Grenzgänger-Kündigung wegen Frankenstärke missbräuchlich

Das Unternehmen hatte Grenzgänger missbräuchlich entlassen. Der Grenzübergang zu Deutschland bei Basel (Archiv)

Das Unternehmen hatte Grenzgänger missbräuchlich entlassen. Der Grenzübergang zu Deutschland bei Basel (Archiv)

Die Kündigung von Grenzgängern, weil sie eine Lohnreduktion wegen der Frankenstärke nicht akzeptieren wollten, ist gemäss einem Gerichtsurteil missbräuchlich. Das Vorgehen verstosse gegen das Freizügigkeitsabkommen, befand das Bezirksgericht Arlesheim am Dienstag.

Ein Unternehmen im Kanton Baselland hatte im Sommer 2010 den Grenzgängern im Betrieb eine Lohnreduktion um 6 Prozent wegen des starken Frankens vorgeschlagen. Sechs Mitarbeitende, die dies nicht akzeptieren, erhielten darauf die Kündigung. Gleichzeitig wurde ihnen ein neuer Vertrag mit weniger Lohn offeriert.

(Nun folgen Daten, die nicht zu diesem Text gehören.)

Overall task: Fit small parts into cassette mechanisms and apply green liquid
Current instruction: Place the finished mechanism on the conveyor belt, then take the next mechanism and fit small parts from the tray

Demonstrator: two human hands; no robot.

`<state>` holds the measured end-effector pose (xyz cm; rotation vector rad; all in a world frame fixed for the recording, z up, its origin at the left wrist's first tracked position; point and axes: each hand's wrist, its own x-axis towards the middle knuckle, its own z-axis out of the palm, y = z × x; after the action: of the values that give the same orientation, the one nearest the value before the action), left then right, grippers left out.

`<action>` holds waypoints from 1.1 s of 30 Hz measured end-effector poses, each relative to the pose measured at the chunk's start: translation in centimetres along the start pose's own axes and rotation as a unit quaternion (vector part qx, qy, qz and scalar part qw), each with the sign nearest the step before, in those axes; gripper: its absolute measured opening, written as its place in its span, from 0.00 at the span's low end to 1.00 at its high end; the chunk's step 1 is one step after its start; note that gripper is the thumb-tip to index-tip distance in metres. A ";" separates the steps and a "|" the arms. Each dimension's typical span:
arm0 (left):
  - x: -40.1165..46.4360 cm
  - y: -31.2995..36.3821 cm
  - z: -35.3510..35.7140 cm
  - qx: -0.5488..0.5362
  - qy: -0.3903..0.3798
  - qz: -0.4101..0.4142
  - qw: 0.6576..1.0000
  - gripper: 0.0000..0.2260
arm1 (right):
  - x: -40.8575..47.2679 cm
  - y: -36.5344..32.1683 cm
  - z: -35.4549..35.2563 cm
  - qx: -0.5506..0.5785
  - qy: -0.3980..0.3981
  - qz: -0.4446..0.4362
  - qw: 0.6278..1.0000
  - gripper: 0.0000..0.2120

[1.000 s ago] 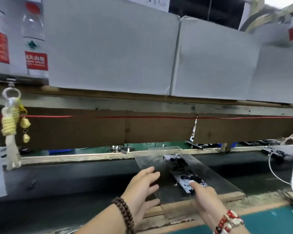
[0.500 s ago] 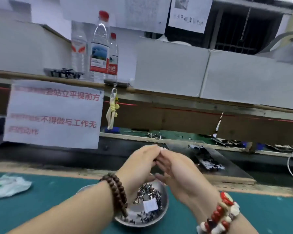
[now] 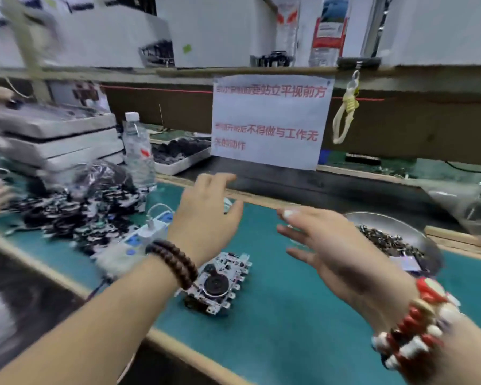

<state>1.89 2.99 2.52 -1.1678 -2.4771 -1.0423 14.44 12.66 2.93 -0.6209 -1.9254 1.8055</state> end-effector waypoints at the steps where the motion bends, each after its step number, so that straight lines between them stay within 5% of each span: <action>1: 0.2 -1.3 -0.2 0.017 -0.026 -0.034 0.999 0.18 | 0.5 0.6 0.5 -0.012 0.003 0.006 1.000 0.08; 7: -1.5 -5.9 2.6 0.095 -0.177 -0.115 0.973 0.22 | 3.2 6.5 3.1 -0.172 -0.009 0.061 0.983 0.19; 12: -2.3 -7.0 5.5 0.089 -0.237 -0.142 0.957 0.25 | 3.1 8.4 4.3 -0.172 -0.033 0.112 0.978 0.16; 17: -3.7 -6.3 7.1 0.058 -0.211 -0.120 0.968 0.25 | -1.8 6.5 0.6 -0.255 -0.041 -0.023 0.966 0.19; 20: -5.0 -4.8 8.1 0.028 -0.198 -0.081 0.977 0.26 | -5.6 1.9 -4.9 -0.145 -0.037 -0.071 0.986 0.17; 23: -5.2 -2.7 9.6 -0.015 -0.223 -0.053 0.973 0.26 | -5.7 -0.6 -12.4 -0.113 0.096 -0.134 0.980 0.15; 25: -5.0 -0.9 10.6 -0.023 -0.251 -0.022 0.967 0.25 | -3.6 -0.2 -17.1 -0.137 0.197 -0.120 0.963 0.05; 26: -4.9 0.0 11.0 -0.023 -0.262 -0.006 0.965 0.24 | -2.3 0.7 -18.9 -0.169 0.216 -0.093 0.957 0.08; 30: -5.1 2.9 12.4 -0.031 -0.319 0.019 0.947 0.23 | 1.9 5.0 -21.4 -0.261 0.094 0.069 0.958 0.07; 33: -5.3 4.3 13.7 -0.043 -0.332 0.019 0.942 0.23 | 4.1 7.0 -21.3 -0.378 0.042 0.074 0.922 0.06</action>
<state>9.97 11.02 -7.68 -1.8361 -2.8869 -0.8454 23.83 32.66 -2.69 -1.0832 -2.5518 1.0215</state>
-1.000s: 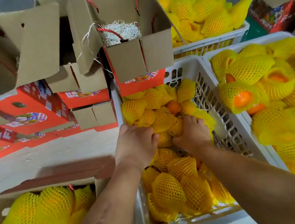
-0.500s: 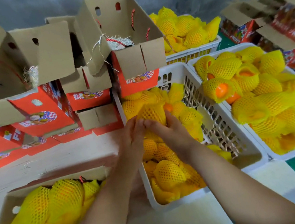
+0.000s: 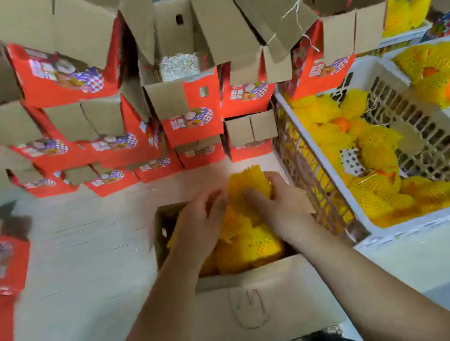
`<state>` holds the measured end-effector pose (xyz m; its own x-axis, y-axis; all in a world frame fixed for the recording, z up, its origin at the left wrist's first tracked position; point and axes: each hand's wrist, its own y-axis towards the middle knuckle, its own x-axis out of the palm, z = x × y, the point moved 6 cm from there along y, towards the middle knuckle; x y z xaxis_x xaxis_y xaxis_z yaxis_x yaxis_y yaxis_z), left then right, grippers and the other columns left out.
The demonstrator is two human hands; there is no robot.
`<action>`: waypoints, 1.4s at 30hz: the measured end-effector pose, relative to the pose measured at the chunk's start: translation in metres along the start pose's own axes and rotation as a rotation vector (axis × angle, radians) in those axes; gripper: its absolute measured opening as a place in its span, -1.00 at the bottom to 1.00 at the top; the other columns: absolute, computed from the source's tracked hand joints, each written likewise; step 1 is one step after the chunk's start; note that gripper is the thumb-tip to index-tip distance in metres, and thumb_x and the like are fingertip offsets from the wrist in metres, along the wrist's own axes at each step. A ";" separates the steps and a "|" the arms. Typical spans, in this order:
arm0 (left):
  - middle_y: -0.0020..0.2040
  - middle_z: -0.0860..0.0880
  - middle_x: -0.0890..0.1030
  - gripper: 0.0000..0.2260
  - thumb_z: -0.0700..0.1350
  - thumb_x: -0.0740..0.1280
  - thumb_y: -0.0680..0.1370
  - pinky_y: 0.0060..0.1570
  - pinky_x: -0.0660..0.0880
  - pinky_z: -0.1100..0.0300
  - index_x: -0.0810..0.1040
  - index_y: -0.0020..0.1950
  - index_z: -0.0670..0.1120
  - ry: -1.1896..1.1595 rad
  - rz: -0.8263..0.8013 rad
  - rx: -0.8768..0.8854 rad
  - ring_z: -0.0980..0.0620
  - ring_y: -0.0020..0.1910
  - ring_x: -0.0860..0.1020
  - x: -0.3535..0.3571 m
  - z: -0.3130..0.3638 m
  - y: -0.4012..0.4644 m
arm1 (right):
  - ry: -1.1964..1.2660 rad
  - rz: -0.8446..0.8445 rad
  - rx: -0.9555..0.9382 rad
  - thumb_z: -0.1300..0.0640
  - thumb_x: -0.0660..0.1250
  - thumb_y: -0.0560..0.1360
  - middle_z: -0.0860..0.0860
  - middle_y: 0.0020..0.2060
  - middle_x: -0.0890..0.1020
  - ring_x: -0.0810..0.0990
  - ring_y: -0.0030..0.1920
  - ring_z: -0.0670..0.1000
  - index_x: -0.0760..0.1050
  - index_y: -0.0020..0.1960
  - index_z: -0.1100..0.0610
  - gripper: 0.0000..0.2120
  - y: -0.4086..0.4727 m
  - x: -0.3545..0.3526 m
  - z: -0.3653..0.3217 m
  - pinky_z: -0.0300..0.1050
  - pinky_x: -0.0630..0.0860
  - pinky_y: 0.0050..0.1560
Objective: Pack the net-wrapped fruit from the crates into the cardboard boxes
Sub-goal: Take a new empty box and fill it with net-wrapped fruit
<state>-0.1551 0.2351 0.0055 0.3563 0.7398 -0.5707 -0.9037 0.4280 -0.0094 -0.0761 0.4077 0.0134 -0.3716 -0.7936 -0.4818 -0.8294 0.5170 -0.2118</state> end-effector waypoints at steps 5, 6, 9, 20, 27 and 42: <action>0.06 0.07 0.64 -0.82 0.00 0.32 0.64 0.13 0.38 0.03 0.62 0.21 0.07 0.521 0.158 0.028 -0.02 0.12 0.55 -0.044 -0.049 -0.027 | -0.542 -0.105 0.101 -0.32 0.23 0.44 0.22 0.26 0.53 0.49 0.30 0.28 0.30 0.40 0.09 -0.32 -0.018 0.038 0.030 0.13 0.46 0.27; 0.13 0.05 0.61 -0.79 -0.01 0.34 0.62 0.21 0.38 0.00 0.58 0.26 0.07 0.552 0.148 0.024 -0.06 0.19 0.53 -0.043 -0.058 -0.034 | -0.547 -0.083 0.095 -0.29 0.22 0.44 0.20 0.29 0.46 0.44 0.33 0.28 0.30 0.40 0.10 -0.33 -0.020 0.041 0.029 0.16 0.43 0.30; 0.32 0.02 0.52 -0.66 0.01 0.40 0.54 0.30 0.39 -0.06 0.53 0.30 0.06 0.629 0.108 0.083 -0.11 0.34 0.46 -0.038 -0.069 -0.041 | -0.653 0.053 -0.054 -0.22 0.19 0.40 0.11 0.22 0.46 0.45 0.26 0.26 0.29 0.35 0.06 -0.39 -0.022 0.043 0.016 0.19 0.42 0.22; 0.01 0.08 0.56 -0.67 0.17 0.29 0.60 0.22 0.29 -0.04 0.57 0.35 0.17 0.769 0.118 0.237 -0.07 0.06 0.52 -0.030 -0.061 -0.030 | -1.022 -0.061 0.013 -0.31 0.06 0.51 0.06 0.55 0.18 0.11 0.53 0.19 -0.03 0.64 0.06 -0.18 -0.011 0.047 0.036 0.24 0.00 0.53; 0.44 -0.04 0.43 -0.48 -0.14 0.27 0.58 0.39 0.37 -0.06 0.34 0.56 0.01 0.547 0.224 0.007 -0.11 0.41 0.39 -0.044 -0.070 -0.041 | -0.891 0.034 -0.328 -0.31 0.06 0.52 -0.01 0.53 0.24 0.21 0.49 0.16 0.11 0.62 -0.11 -0.29 -0.040 0.060 0.019 0.27 0.20 0.43; 0.44 -0.01 0.55 -0.56 -0.20 0.13 0.72 0.29 0.28 0.35 0.35 0.59 0.05 0.082 0.485 -0.550 -0.08 0.38 0.53 -0.122 -0.157 -0.158 | -0.540 -0.035 -0.692 0.08 0.37 0.40 0.09 0.30 0.55 0.51 0.28 0.21 0.53 0.34 0.05 -0.51 -0.029 0.116 -0.037 0.04 0.41 0.26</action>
<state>-0.0932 -0.0039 -0.0518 -0.1132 0.7293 -0.6748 -0.9511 -0.2759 -0.1387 -0.1106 0.2887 -0.0044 -0.2380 -0.4545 -0.8584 -0.9686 0.0450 0.2447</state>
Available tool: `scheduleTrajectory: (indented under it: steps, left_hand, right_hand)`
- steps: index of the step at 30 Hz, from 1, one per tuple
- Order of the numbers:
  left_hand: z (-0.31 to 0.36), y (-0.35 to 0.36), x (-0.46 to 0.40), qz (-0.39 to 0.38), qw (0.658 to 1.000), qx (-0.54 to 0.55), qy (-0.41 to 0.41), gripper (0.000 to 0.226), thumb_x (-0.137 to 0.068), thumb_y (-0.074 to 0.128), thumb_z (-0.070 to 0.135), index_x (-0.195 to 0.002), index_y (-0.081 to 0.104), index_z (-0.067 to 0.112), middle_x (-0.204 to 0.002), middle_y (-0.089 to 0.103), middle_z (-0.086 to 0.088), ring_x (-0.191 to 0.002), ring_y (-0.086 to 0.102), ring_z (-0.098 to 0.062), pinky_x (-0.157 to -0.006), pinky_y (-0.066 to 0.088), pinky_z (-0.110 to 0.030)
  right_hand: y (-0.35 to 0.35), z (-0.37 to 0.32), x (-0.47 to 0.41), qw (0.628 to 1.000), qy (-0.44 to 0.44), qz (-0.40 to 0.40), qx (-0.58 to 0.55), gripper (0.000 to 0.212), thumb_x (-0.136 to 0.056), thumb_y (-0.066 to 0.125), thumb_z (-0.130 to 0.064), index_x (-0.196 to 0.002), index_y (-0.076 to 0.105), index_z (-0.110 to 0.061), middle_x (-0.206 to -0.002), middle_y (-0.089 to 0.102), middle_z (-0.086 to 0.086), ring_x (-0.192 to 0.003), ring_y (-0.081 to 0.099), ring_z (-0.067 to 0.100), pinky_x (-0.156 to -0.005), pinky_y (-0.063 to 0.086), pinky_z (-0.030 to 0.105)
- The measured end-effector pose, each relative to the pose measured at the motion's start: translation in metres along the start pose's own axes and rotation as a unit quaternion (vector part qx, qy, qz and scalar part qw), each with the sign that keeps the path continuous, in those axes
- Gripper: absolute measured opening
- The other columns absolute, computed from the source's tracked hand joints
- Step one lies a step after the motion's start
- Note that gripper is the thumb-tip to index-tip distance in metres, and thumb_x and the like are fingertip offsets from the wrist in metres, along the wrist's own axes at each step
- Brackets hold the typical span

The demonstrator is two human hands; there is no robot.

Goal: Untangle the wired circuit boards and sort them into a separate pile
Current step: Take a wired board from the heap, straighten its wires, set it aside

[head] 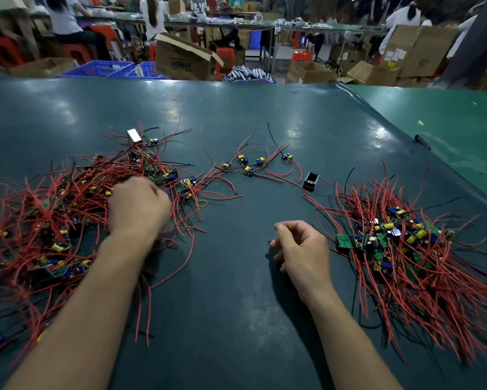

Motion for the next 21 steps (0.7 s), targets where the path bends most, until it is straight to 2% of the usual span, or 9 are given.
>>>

Die sechs Arbeitnehmer klagten wegen missbräuchlicher Kündigung. Das einstimmige Dreiergericht in Arlesheim gab ihnen Recht: Es sah darin eine Diskriminierung ausländischer gegenüber inländischen Arbeitnehmern, die das Freizügigkeitsabkommen mit der EU untersagt. Das Urteil dürfte wohl weitergezogen werden.